What this task involves: Among the records that follow, find the line with "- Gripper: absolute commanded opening" and the line with "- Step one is". Set down those lines and all lines between them exactly, without adding anything.

Excerpts from a dataset:
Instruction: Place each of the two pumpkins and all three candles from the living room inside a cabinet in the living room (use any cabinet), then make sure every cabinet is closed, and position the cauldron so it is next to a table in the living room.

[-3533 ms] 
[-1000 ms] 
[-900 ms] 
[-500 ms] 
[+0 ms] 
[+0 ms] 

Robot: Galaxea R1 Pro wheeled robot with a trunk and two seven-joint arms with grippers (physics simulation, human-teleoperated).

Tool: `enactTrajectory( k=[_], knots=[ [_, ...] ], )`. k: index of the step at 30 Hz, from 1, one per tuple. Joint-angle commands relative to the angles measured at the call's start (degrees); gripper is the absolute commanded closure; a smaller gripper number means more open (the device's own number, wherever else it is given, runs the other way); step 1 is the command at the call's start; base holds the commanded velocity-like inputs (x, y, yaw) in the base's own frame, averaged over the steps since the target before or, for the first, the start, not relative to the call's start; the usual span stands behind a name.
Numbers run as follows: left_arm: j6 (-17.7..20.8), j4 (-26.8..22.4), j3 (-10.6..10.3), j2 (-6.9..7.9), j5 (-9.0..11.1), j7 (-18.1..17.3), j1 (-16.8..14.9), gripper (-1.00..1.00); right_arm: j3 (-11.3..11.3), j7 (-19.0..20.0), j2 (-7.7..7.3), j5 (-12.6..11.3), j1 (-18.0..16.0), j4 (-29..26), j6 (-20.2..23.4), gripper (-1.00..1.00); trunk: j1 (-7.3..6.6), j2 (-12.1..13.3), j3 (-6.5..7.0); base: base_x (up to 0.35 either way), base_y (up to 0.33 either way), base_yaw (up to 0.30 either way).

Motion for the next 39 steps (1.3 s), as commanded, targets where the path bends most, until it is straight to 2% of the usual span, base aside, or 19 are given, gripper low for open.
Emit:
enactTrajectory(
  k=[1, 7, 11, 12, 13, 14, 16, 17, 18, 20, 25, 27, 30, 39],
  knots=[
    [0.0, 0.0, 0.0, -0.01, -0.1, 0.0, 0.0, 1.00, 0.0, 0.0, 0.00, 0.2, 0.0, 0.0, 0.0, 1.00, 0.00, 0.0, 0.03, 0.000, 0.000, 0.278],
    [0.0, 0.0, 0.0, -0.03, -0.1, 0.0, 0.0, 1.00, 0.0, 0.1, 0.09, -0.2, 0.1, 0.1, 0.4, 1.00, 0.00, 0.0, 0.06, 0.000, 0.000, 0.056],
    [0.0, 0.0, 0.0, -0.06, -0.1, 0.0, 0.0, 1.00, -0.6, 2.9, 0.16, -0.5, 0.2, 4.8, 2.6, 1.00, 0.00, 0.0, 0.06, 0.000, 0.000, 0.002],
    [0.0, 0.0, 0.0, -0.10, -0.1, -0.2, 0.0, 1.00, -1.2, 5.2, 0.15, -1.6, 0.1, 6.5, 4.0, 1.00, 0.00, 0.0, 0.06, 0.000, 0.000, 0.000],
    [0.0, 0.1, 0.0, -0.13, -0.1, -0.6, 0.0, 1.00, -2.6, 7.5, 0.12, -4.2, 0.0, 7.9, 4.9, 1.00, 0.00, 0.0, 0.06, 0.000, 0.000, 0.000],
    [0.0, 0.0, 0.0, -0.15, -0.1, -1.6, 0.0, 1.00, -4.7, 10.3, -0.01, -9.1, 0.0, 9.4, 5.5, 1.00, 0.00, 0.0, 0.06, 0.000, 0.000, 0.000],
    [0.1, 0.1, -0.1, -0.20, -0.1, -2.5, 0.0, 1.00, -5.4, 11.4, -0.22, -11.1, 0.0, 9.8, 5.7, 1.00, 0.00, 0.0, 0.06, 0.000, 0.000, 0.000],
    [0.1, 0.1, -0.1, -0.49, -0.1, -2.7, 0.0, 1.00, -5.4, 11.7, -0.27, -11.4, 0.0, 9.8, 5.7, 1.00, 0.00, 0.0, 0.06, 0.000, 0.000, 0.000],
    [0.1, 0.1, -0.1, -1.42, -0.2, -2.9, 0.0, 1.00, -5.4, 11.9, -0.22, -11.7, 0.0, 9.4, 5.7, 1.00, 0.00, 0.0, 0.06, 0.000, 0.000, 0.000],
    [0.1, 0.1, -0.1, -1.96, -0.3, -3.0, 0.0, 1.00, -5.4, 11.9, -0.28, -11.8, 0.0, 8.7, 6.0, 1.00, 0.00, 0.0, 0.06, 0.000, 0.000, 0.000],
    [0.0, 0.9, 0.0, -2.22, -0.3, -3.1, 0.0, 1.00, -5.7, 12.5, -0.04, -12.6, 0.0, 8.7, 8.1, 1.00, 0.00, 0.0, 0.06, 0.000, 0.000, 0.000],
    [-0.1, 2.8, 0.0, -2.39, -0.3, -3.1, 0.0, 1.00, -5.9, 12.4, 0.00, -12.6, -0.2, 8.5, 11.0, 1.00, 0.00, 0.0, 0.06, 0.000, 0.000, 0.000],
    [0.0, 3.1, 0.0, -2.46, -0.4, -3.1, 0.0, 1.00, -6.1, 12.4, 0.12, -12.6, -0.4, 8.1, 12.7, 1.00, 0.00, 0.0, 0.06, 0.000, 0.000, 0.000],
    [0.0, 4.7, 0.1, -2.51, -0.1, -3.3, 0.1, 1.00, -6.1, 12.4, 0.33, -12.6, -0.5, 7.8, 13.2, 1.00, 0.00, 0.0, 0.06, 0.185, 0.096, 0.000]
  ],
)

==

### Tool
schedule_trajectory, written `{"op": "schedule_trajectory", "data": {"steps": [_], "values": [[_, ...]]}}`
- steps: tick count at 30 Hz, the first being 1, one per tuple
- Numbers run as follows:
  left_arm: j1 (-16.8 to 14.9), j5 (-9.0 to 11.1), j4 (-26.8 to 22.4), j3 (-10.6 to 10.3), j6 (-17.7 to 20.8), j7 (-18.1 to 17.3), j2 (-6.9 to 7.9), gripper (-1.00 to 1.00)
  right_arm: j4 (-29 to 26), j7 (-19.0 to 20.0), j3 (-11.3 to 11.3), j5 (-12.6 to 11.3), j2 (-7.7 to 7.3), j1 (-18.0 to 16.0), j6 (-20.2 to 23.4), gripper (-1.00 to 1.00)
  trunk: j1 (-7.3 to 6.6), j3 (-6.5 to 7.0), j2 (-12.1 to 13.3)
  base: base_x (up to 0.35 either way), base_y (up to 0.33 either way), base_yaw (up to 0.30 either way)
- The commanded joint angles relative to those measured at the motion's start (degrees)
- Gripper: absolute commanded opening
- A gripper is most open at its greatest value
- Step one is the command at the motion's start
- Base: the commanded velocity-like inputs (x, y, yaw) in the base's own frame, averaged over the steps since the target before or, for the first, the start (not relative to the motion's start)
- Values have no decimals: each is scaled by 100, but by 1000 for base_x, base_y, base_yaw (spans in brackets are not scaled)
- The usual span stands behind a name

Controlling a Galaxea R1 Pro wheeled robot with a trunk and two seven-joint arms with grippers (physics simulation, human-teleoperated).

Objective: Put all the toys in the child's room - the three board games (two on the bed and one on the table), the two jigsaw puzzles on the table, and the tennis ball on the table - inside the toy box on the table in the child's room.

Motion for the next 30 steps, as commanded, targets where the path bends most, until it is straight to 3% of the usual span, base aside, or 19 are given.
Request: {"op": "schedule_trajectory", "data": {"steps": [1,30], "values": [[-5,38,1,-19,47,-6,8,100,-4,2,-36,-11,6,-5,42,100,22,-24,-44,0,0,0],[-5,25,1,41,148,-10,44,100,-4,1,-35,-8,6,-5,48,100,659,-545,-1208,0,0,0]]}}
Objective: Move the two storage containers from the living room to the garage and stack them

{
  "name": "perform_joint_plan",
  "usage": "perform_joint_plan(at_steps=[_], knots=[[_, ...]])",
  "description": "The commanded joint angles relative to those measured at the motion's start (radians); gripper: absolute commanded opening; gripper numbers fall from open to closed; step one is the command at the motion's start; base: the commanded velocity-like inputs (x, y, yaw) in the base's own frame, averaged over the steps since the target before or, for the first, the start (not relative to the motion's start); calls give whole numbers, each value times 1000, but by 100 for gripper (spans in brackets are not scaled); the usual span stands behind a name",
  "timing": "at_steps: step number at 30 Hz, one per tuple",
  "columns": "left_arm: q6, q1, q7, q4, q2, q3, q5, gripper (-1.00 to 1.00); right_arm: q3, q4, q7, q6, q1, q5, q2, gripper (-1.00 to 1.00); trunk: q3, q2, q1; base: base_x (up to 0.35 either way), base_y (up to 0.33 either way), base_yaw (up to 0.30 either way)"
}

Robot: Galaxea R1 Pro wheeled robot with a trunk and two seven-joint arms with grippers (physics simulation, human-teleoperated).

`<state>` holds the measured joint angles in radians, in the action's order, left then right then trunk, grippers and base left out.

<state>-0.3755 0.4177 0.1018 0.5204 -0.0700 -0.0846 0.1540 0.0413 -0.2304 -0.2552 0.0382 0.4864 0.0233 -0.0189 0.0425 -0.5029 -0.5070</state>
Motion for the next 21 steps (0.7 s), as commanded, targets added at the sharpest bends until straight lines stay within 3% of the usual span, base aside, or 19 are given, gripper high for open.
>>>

Answer section:
- Gripper: absolute commanded opening
- A gripper is most open at its greatest value
- Step one is the command at the motion's start

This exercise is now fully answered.